Mi'kmaq chiefs accept N.S. premier's apology for 'conquered people' legal brief
N.S. Finance Minister Diana Whalen fields questions at a media briefing before delivering the Nova Scotia budget in the legislature in Halifax on Thursday, April 3, 2014. THE CANADIAN PRESS/Andrew Vaughan
HALIFAX -- Nova Scotia Mi'kmaq chiefs have accepted an apology from Premier Stephen McNeil for a controversial government legal brief that implied members of a First Nation band are a conquered people.
McNeil made the apology Thursday during a meeting between chiefs and the provincial cabinet at the Nova Scotia Archives.
"They (the government) certainly don't have the same views as what's been said in the court," Membertou Chief Terrance Paul said following the meeting.
"We appreciate that. The premier has apologized and the chiefs have accepted that and we are very fortunate to have a government that is willing to listen to the Mi'kmaq."
McNeil had previously distanced himself from the brief, which had been presented as part of the government's case in an appeal by the Indian Brook band of its approval of the plan by Alton Gas to store natural gas in salt caverns near the Shubenacadie River.
Indian Brook had argued the province has a duty to consult. The legal brief presented by government lawyer Alex Cameron said the Crown's obligation to consult extended only to "unconquered people," and that a band's submission to the Crown in 1760 negated its claim of sovereignty and negated government's constitutional duty to consult.
That position sparked an outcry and accusations the government had set back relations with First Nations people.
"The words that were attached to a brief that went before the court were not mine and were not my feelings," said McNeil. "I am grateful for the reception I received from the chiefs."
During Thursday's meeting, the provincial archives displayed the original documents associated with the early peace and friendship treaties between the Mi'kmaq and the Crown signed in the 1700s.
Chief Sidney Peters, co-chair of the Assembly of Nova Scotia Mi'kmaq Chiefs, said it was a fitting way to mark the meeting with the cabinet, which had been scheduled before the controversy erupted.
"We have good working relationship with the lead chiefs and the various ministers of departments and we look forward to working together in the future," said Peters.

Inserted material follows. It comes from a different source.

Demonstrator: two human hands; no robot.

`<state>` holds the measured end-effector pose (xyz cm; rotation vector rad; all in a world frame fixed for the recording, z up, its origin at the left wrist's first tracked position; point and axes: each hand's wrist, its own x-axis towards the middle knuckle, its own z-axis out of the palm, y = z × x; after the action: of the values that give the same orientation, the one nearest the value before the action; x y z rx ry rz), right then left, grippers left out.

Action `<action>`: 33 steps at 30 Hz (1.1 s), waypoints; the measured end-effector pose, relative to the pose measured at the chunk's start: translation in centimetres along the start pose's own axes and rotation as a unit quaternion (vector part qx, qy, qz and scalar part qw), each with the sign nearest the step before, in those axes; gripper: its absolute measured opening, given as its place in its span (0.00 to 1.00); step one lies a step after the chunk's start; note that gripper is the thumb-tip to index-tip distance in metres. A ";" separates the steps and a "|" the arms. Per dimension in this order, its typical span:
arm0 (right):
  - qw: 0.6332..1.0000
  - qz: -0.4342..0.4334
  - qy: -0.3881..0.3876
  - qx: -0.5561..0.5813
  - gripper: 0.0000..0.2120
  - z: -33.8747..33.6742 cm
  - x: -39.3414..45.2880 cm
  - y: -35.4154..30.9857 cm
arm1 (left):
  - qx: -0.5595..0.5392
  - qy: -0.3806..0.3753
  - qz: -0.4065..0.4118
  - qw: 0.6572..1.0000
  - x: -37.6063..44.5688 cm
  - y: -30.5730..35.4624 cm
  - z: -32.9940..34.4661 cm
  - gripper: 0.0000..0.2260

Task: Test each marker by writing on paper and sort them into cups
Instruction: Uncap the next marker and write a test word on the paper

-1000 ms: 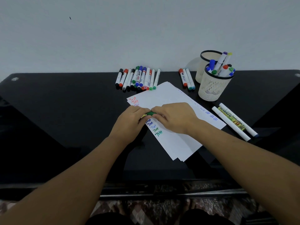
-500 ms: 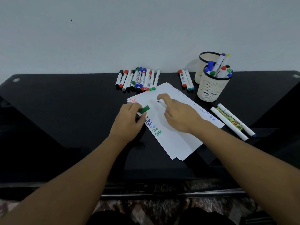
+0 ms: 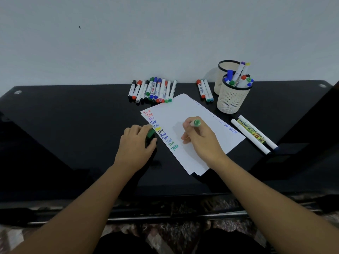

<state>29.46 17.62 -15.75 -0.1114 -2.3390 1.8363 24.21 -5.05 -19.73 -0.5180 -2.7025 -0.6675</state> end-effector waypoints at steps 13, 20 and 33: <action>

McNeil said a review was continuing in the Justice Department to find out how the brief was originally filed in court in July without either he or Justice Minister Diana Whalen signing off on it.
There was also no word on whether any discipline had been taken against Cameron or whether he would work on aboriginal files in the future.
Mi'kmaq groups have raised objections to the use of Cameron on aboriginal issues after he penned a 2009 book that attacked the Supreme Court of Canada's landmark Marshall decision on fishing rights.
"I know there was a letter written by the chiefs back in 2009 which now has come to light," McNeil said. "Obviously that will be part of what we assess."
Paul said the chiefs feel their concerns are being heard.
"We're very aware of certain people and we'll certainly be monitoring whatever happens in the courts that involves the Mi'kmaq," he said.
McNeil said the government was examining whether it could withdraw the offending part of the court argument, although he wasn't sure if it could be done.
NDP Leader Gary Burrill said he's received a legal opinion that it can and he wants the government to do it as quickly as possible.
"In order to give the apology real effect what's required is for the government to officially notify the court that the brief that is before the court does not in fact represent the views of the Government of Nova Scotia," said Burrill. "Morally it makes sense."